Cal & Co. give Mesa powerful lift, 7-1

June 24, 1992|By Peter Schmuck | Peter Schmuck,Staff Writer

MILWAUKEE -- The Orioles were not about to let Jose Mesa lose this one.

Mesa pitched just five innings last night, but he got a lot of help from his friends and got away with a 7-1 victory over the Milwaukee Brewers in the opener of a three-game series at County Stadium.

He didn't know whom to thank first:

* Shortstop Cal Ripken turned a close game into a blowout with pair of home runs to assure that Mesa would get a victory for only the third time in 11 starts this year.

* Catcher Jeff Tackett made a perfect pickoff throw to catch B.J. Surhoff at third base and defuse a promising Brewers rally in the fourth inning.

* Storm Davis pitched four scoreless innings to get a hard-earned save after manager Johnny Oates pulled Mesa with a three-hitter working in the sixth inning.

The Orioles won their second game in a row and moved to within a half-game of the first-place Toronto Blue Jays, who were rained out against the Texas Rangers last night.

Mesa was all smiles after the game, enjoying the fruits of an overpowering performance for the first time this year, but he left in a huff when Oates came to the mound.

"I thought he took me out a little early," Mesa said. "I thought he was going to tell me to bear down on the next hitter, but he told me he was taking me out. I wanted to stay longer."

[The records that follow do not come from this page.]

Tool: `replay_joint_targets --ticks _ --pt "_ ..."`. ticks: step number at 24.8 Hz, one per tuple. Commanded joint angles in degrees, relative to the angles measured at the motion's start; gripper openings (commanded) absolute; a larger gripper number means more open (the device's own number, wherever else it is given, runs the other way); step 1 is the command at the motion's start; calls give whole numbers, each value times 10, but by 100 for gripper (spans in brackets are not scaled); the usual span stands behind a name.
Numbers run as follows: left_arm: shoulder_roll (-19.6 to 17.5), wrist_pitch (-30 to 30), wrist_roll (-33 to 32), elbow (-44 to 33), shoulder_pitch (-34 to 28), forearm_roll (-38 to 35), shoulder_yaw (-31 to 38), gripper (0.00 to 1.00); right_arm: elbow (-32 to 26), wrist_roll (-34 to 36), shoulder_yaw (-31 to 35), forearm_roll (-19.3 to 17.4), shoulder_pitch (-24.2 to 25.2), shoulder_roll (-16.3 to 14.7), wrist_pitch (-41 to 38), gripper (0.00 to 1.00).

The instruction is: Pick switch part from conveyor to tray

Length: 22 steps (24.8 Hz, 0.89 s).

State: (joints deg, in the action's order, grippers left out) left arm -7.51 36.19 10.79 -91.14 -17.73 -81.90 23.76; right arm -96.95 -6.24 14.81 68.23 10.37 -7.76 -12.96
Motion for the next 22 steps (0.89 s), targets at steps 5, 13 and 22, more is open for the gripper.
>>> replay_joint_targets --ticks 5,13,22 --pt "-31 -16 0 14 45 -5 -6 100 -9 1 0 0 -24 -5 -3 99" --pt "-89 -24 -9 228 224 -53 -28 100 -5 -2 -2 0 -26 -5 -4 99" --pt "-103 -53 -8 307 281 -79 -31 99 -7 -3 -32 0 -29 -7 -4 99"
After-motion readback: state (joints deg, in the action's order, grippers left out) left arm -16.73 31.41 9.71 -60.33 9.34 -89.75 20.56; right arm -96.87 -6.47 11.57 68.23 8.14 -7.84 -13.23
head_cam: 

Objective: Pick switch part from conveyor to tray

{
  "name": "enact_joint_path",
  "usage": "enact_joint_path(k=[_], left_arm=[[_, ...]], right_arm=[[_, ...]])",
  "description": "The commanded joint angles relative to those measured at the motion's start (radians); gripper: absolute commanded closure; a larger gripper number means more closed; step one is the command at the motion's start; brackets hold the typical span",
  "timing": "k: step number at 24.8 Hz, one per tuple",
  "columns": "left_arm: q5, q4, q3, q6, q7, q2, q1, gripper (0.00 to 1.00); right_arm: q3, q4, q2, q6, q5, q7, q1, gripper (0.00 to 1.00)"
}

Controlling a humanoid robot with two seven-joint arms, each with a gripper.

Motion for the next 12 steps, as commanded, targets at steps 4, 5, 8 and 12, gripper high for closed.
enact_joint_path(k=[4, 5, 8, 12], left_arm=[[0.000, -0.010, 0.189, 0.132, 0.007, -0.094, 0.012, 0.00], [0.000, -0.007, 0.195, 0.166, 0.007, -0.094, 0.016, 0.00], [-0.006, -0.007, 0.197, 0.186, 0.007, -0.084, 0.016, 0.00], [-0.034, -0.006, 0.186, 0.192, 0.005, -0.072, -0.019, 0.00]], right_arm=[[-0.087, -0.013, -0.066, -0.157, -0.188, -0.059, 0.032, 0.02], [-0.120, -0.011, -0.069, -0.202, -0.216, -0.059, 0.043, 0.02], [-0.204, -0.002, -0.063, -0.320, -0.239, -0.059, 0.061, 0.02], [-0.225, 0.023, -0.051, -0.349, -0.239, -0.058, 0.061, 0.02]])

Oates had his reasons. He's seen this game before -- with a much different ending. Mesa had walked the leadoff batter in the sixth, and Oates took him out for his own protection, hoping to send Mesa to bed feeling good about himself for a change.

"He's been a little snakebitten," Oates said. "The last couple of times, it's been bang, bang, bang before we've had a chanceto get anyone up in the bullpen. Tonight, I wanted him to get a good night's sleep."

That was a team effort. The game was still in doubt when Ripken hit back-to-back home runs in the fifth inning and the seventh to break it open. The first homer hastened the departure of Brewers starter Jaime Navarro. The second -- a three-run game-breaker -- came off reliever James Austin.

"Any time you hit two home runs, it's a great game personally," said Ripken, who extended his hitting streak to 11 games and raised his average to a season-high .292. "But it helped us win the first game of the series against a hot ballclub. I've been swinging the bat pretty well lately, and I hit a couple in the right spot."

He gave the club a scare when he jammed his heel legging out a ground ball in the first inning, but he shook it off and reached base in each of his three ensuing at-bats.

"Doesn't that guy ever take a day off?" said Brewers manager Phil Garner with a sigh.

Ripken has been on a tear for the past month. He broke a 16-game hitting streak just a few days before beginning this 11-game run. He hit .365 during the past 31 games and is hitting .489 during his current hitting streak. The home runs were his ninth and 10th of the season. The four RBI raised his season total vTC to 38. He doesn't rank among the league leaders in either department, but he is beginning to assert his offensive leadership on a club that didn't really need it until now.

"Our team is just playing well all around," Ripken said. "We've gotten great production from the first two spots in our lineup and we're playing really well as a team. A lot of people thought we were a fluke early on, but we've built confidence in ourselves. The longer you play well, the more your confidence grows."

The pickoff play by Tackett had to give Mesa a confidence boost. The Orioles held a two-run lead, but the Brewers had put runners at second and third, thanks in part to a throwing error by Mesa.

Tackett noticed that Surhoff was taking a long lead and he signaled to third baseman Leo Gomez that he was going to throw down there. Then he set up for a pitch outside and gunned down Surhoff with a perfect throw.

"I just thought he was off too far," said Tackett, thrust into a starting role by the injury to Chris Hoiles. "I figured if he was off that far again, I'd give it a whirl."

The play defused a dangerous situation and Mesa kept things together until Davis took over with a runner at first and no one out in the sixth.

Again, Mesa was on trial. He had pitched decently in his previous two appearances, but not well enough to improve on a dismal record that included just four victories in 13 months (26 starts). The bottom line was beginning to catch up with him, and it didn't look too good when he gave up a hit to the first batter he faced.

Darryl Hamilton dropped a leadoff single into center field and quickly stole second base, setting himself up to score on a pair of ground outs to second base. But Mesa recovered nicely and held off the Brewers while his teammates went to work on Navarro.

Oates has long contended that a little offensive help would go a long way toward making Mesa a more successful pitcher. He got four runs in the early innings, and this time he did not give them back.